He’s been responsible for the safety and security of Brad Pitt, Angelina Jolie, Sir Michael Caine, Jude Law, Hulk Hogan, Kate Moss, Russell Crowe and Tom Cruise, no less. Remarkable names – and a remarkable responsibility. He will share the secrets on Always A Little Further, a 26-date tour which Guildford’s G Live on Saturday, November 11.
Key to Billy’s bodyguarding success (after all none of the above came to grief) is the fact that he is also TV's most experienced, highest ranking and most decorated SAS leader and sniper. Billy joined the Parachute Regiment in 1983 and served until 1991 when he joined the SAS as a mountain troop specialist. He was responsible for planning and executing strategic operations and training at the highest level in locations including Iraq, Afghanistan, South America and Africa. He also led countless hostage rescues. It was all the perfect qualification for moving into bodyguarding when he left the services.

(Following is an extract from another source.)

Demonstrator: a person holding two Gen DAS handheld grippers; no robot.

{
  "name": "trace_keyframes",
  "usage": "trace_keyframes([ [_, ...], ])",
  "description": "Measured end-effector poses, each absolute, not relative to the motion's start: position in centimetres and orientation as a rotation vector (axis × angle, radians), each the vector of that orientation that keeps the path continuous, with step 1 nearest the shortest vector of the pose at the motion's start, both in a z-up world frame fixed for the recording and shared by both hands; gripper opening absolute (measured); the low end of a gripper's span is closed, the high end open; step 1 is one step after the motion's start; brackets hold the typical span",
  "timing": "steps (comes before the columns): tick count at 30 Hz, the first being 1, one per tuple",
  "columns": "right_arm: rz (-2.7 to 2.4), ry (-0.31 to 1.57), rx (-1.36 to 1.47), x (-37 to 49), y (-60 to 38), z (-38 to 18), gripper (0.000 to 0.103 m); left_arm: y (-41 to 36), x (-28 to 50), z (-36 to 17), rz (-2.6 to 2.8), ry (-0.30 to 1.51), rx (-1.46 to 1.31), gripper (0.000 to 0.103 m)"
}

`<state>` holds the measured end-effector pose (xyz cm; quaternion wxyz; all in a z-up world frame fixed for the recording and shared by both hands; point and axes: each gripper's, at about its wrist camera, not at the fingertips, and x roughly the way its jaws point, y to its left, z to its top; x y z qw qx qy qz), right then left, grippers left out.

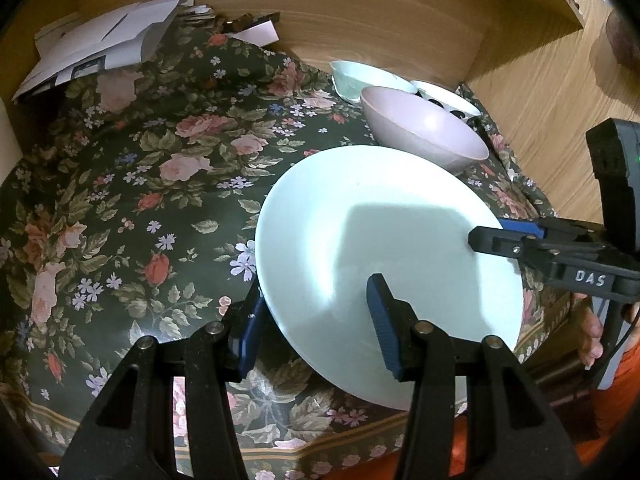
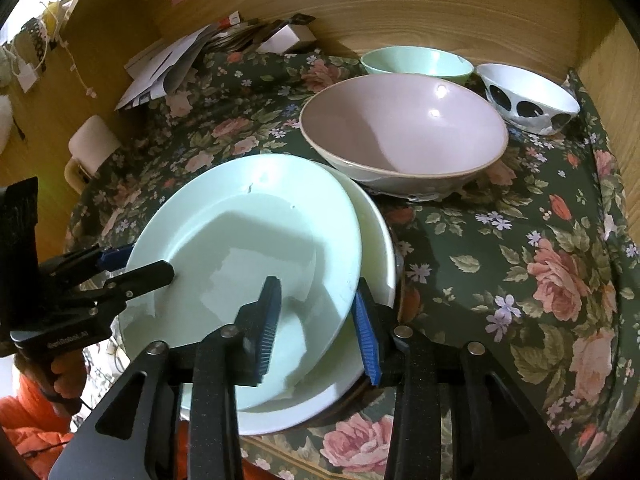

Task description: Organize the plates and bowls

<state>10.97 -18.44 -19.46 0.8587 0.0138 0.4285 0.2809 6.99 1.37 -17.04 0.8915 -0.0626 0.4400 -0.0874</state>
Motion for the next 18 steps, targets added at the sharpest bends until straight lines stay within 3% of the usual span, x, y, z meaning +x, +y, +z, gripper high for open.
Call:
trace_keyframes([
  [4,0.572,0.879,0.040,10.9,-19.1,-18.9,0.035,1.3,7.0,-17.2,-0.177,0.910,-0.111,0.049],
  [8,0.532,0.850,0.042,10.9,-19.8,-18.3,0.044,1.3,7.1,-17.2,-0.182,0.922,-0.120,0.049],
  [18,0.470,0.774,0.048,11.9,-21.6,-16.3,0.050,2.4,8.4,-14.1,-0.150,0.852,-0.108,0.050],
])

“For 18 or 19 months I was looking after Brad Pitt and Angelina Jolie. I lived with them. I was their personal bodyguard and I spent the best part of that time looking after them and keeping them safe.”

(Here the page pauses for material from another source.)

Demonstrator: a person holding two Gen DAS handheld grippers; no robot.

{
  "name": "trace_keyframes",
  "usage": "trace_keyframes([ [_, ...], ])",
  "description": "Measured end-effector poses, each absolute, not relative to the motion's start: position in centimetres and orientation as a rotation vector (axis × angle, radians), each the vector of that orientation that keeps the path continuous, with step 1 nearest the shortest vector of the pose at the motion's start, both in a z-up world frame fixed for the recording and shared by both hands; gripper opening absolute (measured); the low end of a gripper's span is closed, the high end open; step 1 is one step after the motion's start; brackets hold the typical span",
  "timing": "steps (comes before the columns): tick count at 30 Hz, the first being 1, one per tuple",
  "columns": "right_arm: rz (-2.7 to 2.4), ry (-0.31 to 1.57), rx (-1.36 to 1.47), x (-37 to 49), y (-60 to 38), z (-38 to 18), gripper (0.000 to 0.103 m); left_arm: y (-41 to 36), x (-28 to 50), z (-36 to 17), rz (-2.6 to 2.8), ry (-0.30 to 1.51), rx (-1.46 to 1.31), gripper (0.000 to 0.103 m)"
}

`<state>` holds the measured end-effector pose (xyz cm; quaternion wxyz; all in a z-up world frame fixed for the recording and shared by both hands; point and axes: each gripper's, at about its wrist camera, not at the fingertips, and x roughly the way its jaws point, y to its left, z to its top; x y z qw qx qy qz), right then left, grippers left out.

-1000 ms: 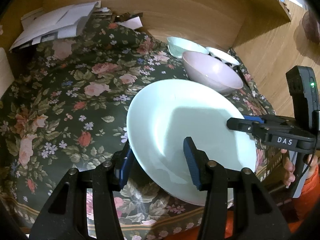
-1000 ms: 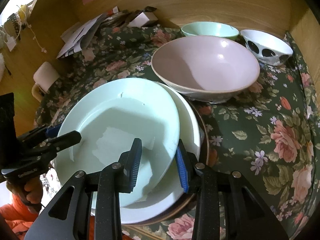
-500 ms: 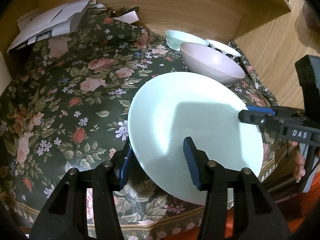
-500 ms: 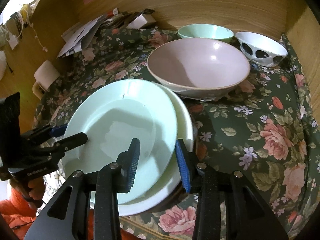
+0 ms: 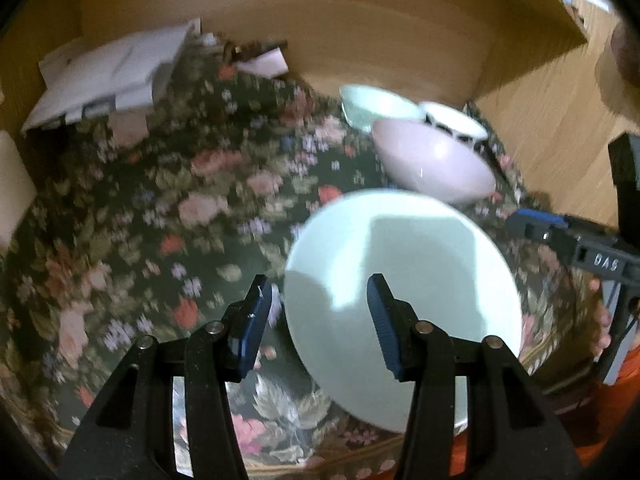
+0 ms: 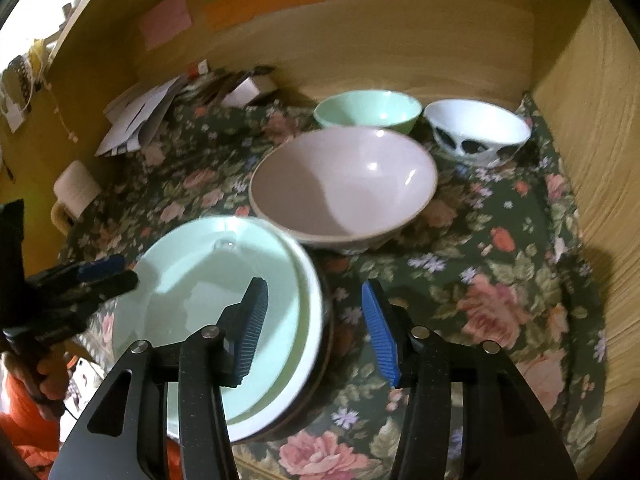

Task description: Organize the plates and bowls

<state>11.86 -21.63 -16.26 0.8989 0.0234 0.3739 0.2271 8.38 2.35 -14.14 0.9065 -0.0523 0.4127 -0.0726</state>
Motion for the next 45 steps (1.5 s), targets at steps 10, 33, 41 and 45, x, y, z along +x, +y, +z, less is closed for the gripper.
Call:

With A-listers a big part of the job is looking after their image and making sure that they don't get caught out by the media saying or doing the wrong thing but it is also about safety. “You've only got to look at the John Lennon scenario. There is a lot of hatred out there. People love and hate people and you look at John Lennon and you've got a fan that loved and hated and killed.”

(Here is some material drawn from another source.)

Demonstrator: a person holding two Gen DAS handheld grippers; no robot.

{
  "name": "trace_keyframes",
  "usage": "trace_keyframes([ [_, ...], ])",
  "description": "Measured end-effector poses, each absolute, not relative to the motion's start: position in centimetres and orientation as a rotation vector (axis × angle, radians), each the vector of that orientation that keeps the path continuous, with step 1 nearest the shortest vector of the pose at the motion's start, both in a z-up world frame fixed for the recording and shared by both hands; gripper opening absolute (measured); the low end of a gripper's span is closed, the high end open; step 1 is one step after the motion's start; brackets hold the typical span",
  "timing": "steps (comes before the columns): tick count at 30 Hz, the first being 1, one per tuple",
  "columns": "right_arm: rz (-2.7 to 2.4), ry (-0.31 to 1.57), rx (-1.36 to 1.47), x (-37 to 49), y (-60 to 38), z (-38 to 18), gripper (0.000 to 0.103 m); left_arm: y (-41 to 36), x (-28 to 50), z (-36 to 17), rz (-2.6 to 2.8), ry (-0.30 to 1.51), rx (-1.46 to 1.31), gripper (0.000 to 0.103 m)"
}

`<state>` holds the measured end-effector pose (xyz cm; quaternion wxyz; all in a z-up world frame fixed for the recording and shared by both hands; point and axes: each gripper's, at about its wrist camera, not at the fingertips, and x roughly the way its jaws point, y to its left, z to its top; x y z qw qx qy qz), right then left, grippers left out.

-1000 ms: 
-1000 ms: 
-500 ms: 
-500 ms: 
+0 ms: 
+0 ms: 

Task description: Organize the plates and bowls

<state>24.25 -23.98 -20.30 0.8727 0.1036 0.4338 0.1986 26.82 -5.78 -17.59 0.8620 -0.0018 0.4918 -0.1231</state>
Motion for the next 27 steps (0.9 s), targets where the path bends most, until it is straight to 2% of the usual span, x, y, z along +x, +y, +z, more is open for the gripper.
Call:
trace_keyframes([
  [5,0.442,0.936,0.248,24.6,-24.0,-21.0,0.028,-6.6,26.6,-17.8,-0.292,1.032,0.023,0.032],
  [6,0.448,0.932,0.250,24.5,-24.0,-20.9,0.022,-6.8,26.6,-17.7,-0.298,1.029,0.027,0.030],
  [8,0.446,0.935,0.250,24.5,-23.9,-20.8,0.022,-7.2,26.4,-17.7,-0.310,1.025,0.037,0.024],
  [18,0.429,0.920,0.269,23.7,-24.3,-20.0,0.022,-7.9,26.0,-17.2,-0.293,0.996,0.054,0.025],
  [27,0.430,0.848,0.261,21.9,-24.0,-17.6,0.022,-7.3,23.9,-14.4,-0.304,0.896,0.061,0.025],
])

Billy is convinced that John Lennon these days would have had proper bodyguarding: “You have got to be aware of these things and also you've got to be thinking about kidnapping. You have just got to be geared up for it. You just don't know. It is easy to become complacent. Most people just want to say hello to the celebrity and that's that but there is always the chance that somebody might want to do something. You've got to be the ears and the eyes that they haven't got.”
It's a question of looking at a situation, quickly assessing it and eliminating the dangers. It's not necessarily about telling the A-lister what those dangers were.
“You don't sit down and say I have done these 50 things to make you safe. You just get on and do them so that they do not have to be bothered by them. You are looking after their safety so that they don't need to be thinking about it. There is always the threat of somebody, some kind of exaggerated fan and you've just got to be on your toes all the time. I had 30 years in the military and with the SAS and with that you've always got to be alert. You've just got to be on your toes anticipating what is coming. A lot of my time in the military was in conflict and war and you're always asking yourself what's going to happen.”
But it is also about discretion and that too is a key part of safety. As Billy says, it's not necessarily about the physical things. If someone wants to attack your A-lister, then obviously they will attack the bodyguard first and if you're standing there looking huge in dark glasses, it is obvious that you are the bodyguard.”